Sunday, November 2, 2025

 It happened again. I opened up Facebook to find that dreaded "are you ok" popup. I am getting so fed up of seeing this. People will take the time to do that,... but not one person will ever pick up the phone and call,... or email,.... or text,... they do nothing.

Absolutely fucking nothing

I am a train wreck. I am spiralling into a depression I don't think i can escape. I am losing my benefits,... I am not functioning anymore due to my mental health. Instead I struggle,...

but noone calls,...

noone emails,...

noone texts,...

noone even remembers i exist.

To be a "nobody" and I mean an invisable "nobody" is awful.

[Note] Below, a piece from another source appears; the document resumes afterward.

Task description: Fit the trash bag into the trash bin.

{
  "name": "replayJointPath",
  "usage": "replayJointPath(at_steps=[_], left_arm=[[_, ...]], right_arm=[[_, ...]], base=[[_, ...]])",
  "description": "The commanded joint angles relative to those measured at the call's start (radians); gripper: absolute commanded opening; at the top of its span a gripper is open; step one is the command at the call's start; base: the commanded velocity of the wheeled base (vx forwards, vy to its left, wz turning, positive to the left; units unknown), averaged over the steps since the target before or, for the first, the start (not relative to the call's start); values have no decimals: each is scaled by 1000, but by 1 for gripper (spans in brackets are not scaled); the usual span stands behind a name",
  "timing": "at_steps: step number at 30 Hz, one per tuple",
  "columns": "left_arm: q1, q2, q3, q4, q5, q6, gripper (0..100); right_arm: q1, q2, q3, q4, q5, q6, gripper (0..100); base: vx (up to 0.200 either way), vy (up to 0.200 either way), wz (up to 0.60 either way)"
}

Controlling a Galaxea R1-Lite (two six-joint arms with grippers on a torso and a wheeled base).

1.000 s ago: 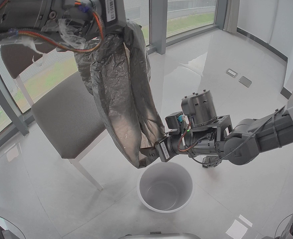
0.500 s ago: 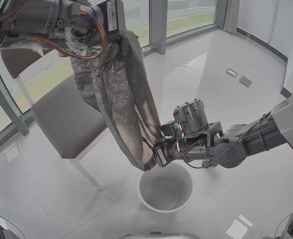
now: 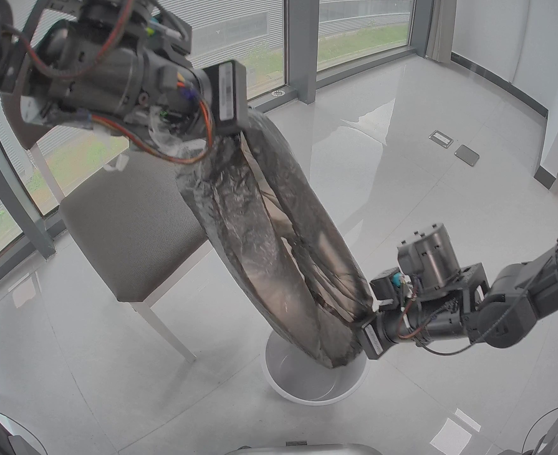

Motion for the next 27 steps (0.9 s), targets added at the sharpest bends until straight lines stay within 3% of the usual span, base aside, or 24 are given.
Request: replayJointPath(at_steps=[1,8,27], left_arm=[[-7,120,97,43,-48,-11,0],[-12,210,166,43,-66,-11,0],[-15,333,174,33,-117,-75,0]], right_arm=[[-69,-90,207,-104,-13,-5,0],[-118,-12,265,-187,-9,-41,0],[-116,223,256,-333,1,-76,0]], base=[[0,0,0],[0,0,0],[0,0,0]])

Day after day I wake up knowing I will not speak with anyone,... I will not see anyone,... I will be alone,... until the day I die,...

How did i get here?

My heart is broken and I really don't have the energy or motivation to want to live any longer.

If my family wanted me,...

If ODSP would stop threatening me with taking this benefit away,...

If I had any friends,...

I could probobly cope. 

But being alone day after day knowing you are not liked and noone even remembers your alive just eats away at your soul.

I don't know how much more of this i can take

I can't even find a place to bury myself I'm so unwanted,...

There is no place for me on this planet - dead or alive.

That is the saddest fucking thing I have ever heard.